▶ [EXERCISE OBJECTIVE] Return, word for word, only the lines of the data below that lie between the line with "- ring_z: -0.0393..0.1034" and the line with "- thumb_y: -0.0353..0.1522", those two lines included.
- - - - -
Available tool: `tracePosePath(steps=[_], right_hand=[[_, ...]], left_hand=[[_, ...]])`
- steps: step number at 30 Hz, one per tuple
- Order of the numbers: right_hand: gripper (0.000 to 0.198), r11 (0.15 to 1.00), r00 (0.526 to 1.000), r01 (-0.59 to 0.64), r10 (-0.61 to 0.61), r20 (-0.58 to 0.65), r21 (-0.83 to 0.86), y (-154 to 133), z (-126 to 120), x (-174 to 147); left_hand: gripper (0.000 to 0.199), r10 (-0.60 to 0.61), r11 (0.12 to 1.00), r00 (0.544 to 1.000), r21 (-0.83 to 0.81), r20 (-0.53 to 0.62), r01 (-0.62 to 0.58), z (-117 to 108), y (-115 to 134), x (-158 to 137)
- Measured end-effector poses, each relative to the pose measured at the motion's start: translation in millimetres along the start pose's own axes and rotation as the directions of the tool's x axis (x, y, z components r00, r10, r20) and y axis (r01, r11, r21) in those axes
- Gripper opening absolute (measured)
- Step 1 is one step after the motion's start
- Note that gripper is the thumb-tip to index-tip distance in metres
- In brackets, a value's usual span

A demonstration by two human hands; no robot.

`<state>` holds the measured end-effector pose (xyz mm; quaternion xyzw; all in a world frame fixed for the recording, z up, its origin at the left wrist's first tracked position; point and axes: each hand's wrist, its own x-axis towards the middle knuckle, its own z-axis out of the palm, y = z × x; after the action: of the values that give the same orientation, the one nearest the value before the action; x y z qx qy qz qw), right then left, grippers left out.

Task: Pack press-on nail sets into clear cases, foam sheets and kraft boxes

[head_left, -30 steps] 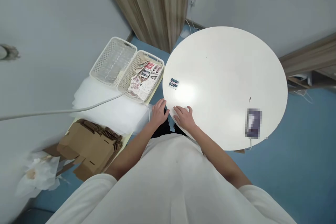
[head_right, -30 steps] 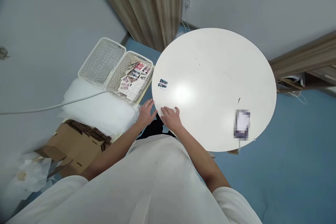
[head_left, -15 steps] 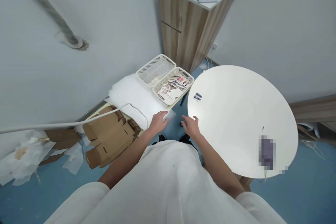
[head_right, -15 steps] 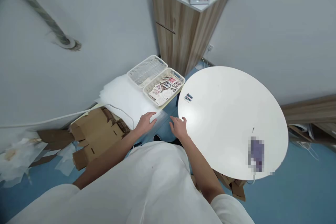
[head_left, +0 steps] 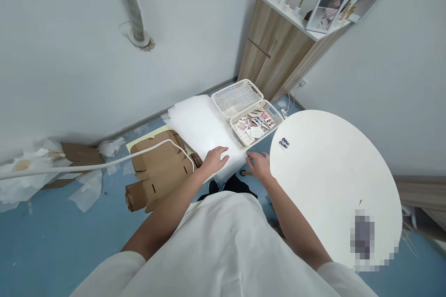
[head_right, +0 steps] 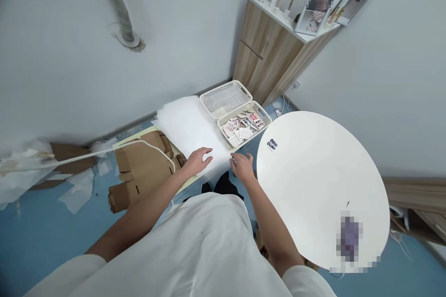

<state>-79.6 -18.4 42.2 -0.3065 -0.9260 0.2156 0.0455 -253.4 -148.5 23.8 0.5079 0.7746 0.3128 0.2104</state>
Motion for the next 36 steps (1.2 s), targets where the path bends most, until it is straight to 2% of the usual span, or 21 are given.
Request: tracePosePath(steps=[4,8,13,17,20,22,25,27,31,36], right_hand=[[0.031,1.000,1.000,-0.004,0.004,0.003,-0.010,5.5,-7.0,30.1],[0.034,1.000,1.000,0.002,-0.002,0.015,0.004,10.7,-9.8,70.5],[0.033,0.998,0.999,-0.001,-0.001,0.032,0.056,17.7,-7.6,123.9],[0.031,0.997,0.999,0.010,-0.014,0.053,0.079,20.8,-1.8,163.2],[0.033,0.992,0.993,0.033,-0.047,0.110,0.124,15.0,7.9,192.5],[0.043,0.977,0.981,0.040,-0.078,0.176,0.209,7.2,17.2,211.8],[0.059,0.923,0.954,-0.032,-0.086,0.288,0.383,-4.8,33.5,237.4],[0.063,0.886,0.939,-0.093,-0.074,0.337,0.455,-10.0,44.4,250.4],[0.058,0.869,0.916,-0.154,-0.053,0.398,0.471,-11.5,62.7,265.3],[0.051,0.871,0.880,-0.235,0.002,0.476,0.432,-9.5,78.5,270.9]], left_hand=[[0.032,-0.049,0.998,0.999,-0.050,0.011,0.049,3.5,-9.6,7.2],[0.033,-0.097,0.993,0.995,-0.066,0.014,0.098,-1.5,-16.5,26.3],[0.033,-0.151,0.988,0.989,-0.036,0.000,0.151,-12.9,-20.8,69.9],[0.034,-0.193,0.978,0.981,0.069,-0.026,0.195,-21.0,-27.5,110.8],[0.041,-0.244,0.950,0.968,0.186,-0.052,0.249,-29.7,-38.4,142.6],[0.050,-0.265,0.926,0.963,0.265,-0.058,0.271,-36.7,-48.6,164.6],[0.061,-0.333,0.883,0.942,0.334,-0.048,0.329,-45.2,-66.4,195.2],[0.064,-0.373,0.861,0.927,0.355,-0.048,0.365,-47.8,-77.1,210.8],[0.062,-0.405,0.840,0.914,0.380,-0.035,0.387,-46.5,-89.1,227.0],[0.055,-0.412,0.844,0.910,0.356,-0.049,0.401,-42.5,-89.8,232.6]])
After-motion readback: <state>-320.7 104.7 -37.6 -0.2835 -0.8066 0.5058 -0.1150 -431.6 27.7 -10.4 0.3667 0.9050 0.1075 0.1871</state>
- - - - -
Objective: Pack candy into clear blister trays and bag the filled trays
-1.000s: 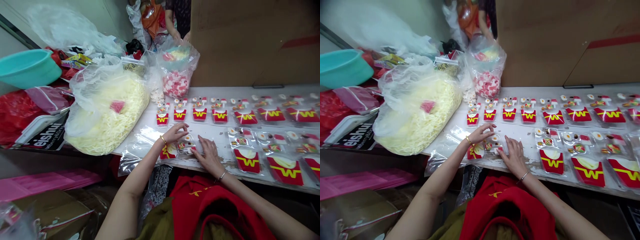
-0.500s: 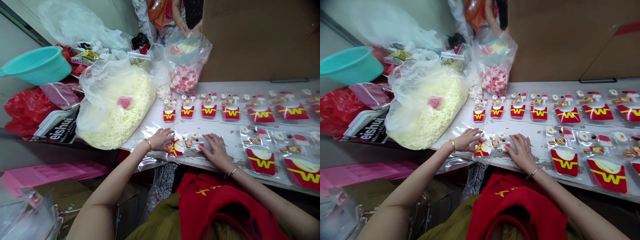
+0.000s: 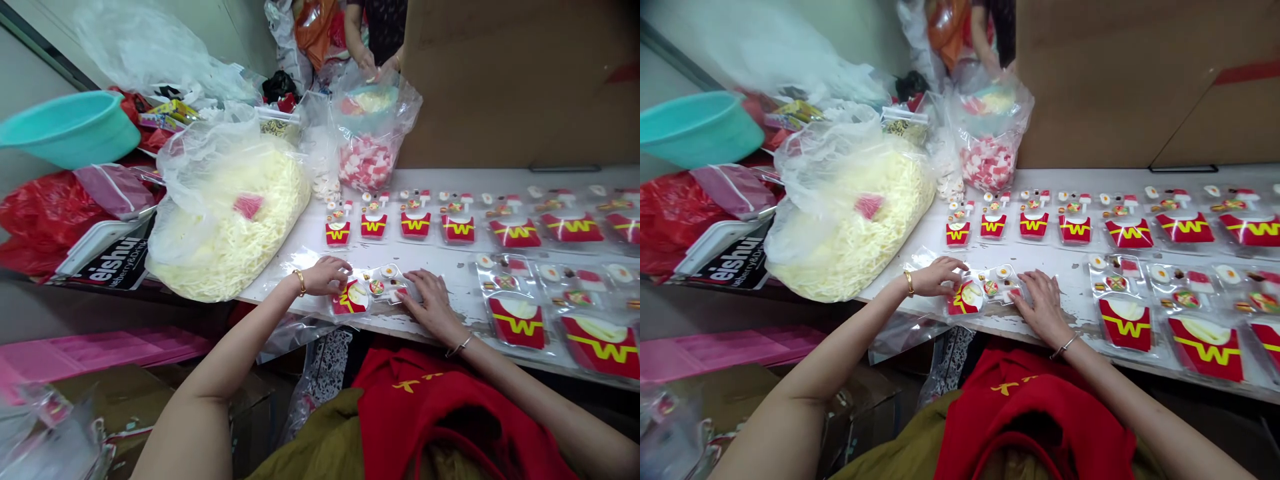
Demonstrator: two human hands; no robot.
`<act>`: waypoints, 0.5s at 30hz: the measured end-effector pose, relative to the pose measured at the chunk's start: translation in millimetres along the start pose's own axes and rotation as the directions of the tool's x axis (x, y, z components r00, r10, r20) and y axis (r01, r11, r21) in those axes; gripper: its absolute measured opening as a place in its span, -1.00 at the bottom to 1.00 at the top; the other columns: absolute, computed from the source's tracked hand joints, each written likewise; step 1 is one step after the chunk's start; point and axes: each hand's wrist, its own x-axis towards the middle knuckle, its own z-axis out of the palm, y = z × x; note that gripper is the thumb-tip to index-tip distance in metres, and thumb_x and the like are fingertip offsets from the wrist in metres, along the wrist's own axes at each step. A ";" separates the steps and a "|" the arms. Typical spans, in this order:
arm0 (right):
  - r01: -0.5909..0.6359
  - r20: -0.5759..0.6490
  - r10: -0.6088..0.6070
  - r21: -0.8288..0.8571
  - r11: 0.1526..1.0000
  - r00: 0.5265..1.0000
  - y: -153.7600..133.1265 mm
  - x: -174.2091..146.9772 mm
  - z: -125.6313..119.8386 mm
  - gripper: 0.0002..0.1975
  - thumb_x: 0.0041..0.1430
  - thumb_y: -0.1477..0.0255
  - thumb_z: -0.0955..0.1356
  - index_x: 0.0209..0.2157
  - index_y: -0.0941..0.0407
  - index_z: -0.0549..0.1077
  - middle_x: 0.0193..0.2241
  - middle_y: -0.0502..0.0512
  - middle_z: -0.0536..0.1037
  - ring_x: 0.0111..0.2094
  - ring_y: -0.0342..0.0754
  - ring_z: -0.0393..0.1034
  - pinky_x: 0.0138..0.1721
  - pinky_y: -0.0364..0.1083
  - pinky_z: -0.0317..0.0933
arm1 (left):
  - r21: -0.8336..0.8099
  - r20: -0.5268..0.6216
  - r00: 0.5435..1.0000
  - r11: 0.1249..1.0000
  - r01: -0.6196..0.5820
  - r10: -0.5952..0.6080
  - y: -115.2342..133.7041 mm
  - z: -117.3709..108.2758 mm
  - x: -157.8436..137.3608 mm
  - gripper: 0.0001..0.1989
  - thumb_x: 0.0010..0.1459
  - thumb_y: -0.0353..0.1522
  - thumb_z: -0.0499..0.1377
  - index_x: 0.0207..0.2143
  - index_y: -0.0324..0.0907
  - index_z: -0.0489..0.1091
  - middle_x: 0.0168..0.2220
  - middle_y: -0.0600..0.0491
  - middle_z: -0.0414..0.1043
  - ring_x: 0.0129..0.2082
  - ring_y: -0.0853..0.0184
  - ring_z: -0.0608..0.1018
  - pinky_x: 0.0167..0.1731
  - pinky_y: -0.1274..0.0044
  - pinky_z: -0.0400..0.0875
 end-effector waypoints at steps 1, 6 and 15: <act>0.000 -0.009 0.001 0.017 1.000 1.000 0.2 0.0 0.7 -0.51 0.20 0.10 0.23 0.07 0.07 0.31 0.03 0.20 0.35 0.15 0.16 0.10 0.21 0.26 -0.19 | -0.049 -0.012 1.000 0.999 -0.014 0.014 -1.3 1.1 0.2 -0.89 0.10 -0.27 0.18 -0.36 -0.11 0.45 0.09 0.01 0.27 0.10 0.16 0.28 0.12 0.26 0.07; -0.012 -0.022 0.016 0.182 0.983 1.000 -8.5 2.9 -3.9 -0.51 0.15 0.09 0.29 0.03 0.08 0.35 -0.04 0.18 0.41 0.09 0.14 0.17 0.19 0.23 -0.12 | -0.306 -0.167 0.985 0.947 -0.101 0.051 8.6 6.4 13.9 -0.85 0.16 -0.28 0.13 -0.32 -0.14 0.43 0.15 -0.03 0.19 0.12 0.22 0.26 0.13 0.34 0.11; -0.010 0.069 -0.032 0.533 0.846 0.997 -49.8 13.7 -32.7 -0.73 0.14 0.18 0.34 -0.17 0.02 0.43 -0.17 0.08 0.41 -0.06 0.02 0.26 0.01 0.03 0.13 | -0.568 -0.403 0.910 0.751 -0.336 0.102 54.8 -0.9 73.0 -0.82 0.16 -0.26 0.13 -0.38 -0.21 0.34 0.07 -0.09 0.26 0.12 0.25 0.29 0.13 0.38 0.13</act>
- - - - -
▶ [ANSWER SPACE]
  - ring_z: -0.0393..0.1034
  - pinky_x: 0.0138..0.1721
  - pinky_y: -0.0364..0.1083
  - pinky_z: -0.0317..0.0933
arm1 (left):
  - r21: -0.8336..0.8099
  - r20: -0.5268..0.6216
  - r00: 0.5435..1.0000
  - r11: 0.1249..1.0000
  - r01: -0.6196..0.5820
  - r10: -0.5952..0.6080
  - y: -115.2342..133.7041 mm
  - z: -117.3709..108.2758 mm
  - x: -157.8436..137.3608 mm
  - gripper: 0.0001..0.1989
  - thumb_x: 0.0010..0.1459
  - thumb_y: -0.0353..0.1522

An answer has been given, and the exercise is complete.